Institutional client sign-ups and trading volume in the crypto industry are increasing rapidly in 2020, according to Binance, Houbi, and the Chicago Mercantile Exchange (CME).
Widely regarded as a holy grail for the crypto markets, institutional engagement has been slow in coming. However, three exchanges that shared their institutional data with Decrypt have noted a significant uptick in engagement, both on the spot side and the derivatives markets.
Volumes on spot markets more than double
Binance reported a dramatic surge in its institutional client volumes on the spot side. Volumes more than doubled in the first quarter of 2020—growing by 113% compared to the previous quarter.
The exchange also noted that institutions are signing up at a faster rate. "The number of new institutional clients onboarded in 2020 Q1 was 47.4% higher than in 2019 Q4," a Binance spokesperson told Decrypt.
Binance now claims to have over 3,000 institutional clients across the board.
Huobi is similarly pulling in the bigger players, with spot trading volume increasing by 133.71% year-on-year. As of Q1 2020, Huobi cites $101.1 billion in institutional trading volume. It’s in stark contrast to its average quarterly trading volume in 2019, which stood at a comparatively diminutive $43.2 billion.
Derivatives flying high
On the derivatives side, Binance reported that institutional client volumes have soared, quadrupling by 217% quarter on quarter.

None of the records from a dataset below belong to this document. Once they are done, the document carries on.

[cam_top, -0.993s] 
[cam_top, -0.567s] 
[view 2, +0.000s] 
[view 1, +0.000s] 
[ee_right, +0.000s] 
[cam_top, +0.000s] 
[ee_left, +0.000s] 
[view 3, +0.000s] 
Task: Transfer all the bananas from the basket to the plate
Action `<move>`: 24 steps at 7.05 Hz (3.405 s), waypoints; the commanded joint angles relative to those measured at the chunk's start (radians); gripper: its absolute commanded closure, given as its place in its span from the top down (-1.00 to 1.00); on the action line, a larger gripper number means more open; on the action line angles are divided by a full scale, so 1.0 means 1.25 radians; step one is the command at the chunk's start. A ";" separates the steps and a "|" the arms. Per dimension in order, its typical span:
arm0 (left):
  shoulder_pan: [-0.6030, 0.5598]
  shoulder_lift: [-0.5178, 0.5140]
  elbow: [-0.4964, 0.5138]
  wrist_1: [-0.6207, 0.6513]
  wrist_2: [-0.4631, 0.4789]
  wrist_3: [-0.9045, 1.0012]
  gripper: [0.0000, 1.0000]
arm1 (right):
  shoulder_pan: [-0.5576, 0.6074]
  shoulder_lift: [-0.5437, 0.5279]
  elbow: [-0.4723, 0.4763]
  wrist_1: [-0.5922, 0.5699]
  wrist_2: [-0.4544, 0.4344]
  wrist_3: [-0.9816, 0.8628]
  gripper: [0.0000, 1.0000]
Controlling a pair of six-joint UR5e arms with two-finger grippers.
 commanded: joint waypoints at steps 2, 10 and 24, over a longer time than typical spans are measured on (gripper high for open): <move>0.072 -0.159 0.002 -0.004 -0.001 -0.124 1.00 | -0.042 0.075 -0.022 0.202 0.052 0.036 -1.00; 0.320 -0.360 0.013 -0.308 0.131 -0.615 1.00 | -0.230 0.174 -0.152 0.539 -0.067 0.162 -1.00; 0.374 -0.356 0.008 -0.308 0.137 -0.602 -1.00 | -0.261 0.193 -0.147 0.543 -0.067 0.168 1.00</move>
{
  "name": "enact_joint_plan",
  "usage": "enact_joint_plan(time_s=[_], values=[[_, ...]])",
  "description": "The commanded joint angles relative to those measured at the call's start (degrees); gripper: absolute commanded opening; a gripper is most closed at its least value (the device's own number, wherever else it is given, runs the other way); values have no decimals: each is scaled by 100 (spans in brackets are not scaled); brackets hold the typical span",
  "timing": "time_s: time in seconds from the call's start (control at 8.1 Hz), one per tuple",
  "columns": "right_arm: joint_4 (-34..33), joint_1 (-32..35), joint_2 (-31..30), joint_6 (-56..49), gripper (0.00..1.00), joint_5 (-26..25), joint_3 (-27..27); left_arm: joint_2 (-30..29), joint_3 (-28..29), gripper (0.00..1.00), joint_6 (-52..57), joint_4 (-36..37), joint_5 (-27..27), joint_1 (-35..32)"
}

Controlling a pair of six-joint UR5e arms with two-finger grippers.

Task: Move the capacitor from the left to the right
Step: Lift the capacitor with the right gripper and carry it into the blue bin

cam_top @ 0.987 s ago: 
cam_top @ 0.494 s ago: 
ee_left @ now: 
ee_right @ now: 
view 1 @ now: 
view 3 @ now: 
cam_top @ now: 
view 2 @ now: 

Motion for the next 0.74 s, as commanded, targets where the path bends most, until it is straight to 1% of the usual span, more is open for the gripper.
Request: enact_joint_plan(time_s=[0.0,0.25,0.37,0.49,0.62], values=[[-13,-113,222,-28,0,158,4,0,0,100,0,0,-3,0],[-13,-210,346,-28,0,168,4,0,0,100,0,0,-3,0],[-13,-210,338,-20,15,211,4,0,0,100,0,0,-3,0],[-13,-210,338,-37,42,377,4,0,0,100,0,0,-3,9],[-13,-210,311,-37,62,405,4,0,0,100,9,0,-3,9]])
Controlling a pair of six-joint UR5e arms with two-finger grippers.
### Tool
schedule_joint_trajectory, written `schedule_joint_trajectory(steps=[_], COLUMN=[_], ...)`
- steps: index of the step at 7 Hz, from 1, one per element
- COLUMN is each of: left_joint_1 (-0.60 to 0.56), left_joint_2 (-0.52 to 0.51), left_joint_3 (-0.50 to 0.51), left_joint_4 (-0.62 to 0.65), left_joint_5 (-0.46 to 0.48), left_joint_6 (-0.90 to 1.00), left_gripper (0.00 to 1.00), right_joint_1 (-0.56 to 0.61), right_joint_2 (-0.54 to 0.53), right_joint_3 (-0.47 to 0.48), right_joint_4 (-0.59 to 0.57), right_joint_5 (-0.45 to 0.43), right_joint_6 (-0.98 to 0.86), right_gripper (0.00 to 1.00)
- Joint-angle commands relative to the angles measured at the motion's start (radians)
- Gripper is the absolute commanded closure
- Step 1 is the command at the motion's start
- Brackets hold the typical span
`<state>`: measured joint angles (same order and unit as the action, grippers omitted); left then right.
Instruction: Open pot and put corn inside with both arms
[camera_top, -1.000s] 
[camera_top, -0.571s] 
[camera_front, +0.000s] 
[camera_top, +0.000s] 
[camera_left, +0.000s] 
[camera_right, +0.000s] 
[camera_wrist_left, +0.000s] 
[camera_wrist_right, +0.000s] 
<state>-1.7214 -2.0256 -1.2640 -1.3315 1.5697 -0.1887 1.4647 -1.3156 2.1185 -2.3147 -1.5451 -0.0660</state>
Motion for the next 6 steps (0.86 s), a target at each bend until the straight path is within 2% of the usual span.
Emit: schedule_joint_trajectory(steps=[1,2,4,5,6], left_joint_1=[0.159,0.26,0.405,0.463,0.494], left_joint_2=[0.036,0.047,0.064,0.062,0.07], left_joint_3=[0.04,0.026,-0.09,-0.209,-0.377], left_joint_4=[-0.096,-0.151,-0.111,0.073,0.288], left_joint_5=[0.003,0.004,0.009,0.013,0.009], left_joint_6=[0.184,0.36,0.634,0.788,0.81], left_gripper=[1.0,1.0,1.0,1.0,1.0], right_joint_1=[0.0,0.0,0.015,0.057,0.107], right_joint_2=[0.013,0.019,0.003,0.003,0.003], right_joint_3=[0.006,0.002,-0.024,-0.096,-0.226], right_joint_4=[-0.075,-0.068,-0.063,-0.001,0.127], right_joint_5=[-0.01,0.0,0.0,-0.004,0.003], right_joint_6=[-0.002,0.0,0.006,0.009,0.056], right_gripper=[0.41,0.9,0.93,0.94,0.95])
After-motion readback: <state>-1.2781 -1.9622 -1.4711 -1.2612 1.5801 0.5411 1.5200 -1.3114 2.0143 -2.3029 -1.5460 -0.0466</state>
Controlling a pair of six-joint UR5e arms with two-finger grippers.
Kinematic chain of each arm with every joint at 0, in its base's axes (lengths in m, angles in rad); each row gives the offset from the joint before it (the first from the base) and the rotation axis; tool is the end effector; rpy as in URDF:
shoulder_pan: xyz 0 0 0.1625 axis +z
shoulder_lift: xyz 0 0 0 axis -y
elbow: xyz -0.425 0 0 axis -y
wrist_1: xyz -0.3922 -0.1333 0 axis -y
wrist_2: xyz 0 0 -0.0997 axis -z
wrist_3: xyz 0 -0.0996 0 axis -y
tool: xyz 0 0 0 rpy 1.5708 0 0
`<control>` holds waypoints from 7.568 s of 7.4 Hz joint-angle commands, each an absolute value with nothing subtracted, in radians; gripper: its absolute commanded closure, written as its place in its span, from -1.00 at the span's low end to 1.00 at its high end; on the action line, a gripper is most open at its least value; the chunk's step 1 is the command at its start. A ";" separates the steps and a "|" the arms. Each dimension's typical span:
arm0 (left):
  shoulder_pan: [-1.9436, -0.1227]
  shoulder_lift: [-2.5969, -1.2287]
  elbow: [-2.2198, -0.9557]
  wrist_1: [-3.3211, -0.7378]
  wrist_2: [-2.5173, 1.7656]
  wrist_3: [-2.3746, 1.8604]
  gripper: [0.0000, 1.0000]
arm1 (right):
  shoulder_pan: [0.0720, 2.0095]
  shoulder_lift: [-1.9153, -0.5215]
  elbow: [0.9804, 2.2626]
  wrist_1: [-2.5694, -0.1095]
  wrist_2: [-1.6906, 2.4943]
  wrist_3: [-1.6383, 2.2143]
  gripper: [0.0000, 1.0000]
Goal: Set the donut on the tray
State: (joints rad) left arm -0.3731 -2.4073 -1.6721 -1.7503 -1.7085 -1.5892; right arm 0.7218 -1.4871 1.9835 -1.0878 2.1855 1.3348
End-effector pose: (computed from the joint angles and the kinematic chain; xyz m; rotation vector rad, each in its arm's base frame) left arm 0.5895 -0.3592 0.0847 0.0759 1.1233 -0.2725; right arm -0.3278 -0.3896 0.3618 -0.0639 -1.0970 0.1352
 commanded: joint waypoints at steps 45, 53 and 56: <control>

For Huobi, institutional trading volume in the derivatives market stood at $343.8 billion in Q1 2020, increasing by 171.16% compared with its average quarterly trading volume of $126.7 billion in 2019.
The CME reported similar numbers, albeit to a slightly lesser extent than its crypto counterparts. The exchange—which deals exclusively in futures and options trading for a majority institutional crowd—relayed a 24% boost in average daily Bitcoin futures volume in May 2020, compared to a year prior.
Moreover, according to the CME, average daily volumes hit 8,716 contracts in May (the equivalent of 44,000 bitcoin)—a 50% increase from April.
While the spike in institutional interest could bolster Bitcoin’s narrative as a macro hedge in the face of this year’s economic turbulence, the specific reason for the spike remains unclear.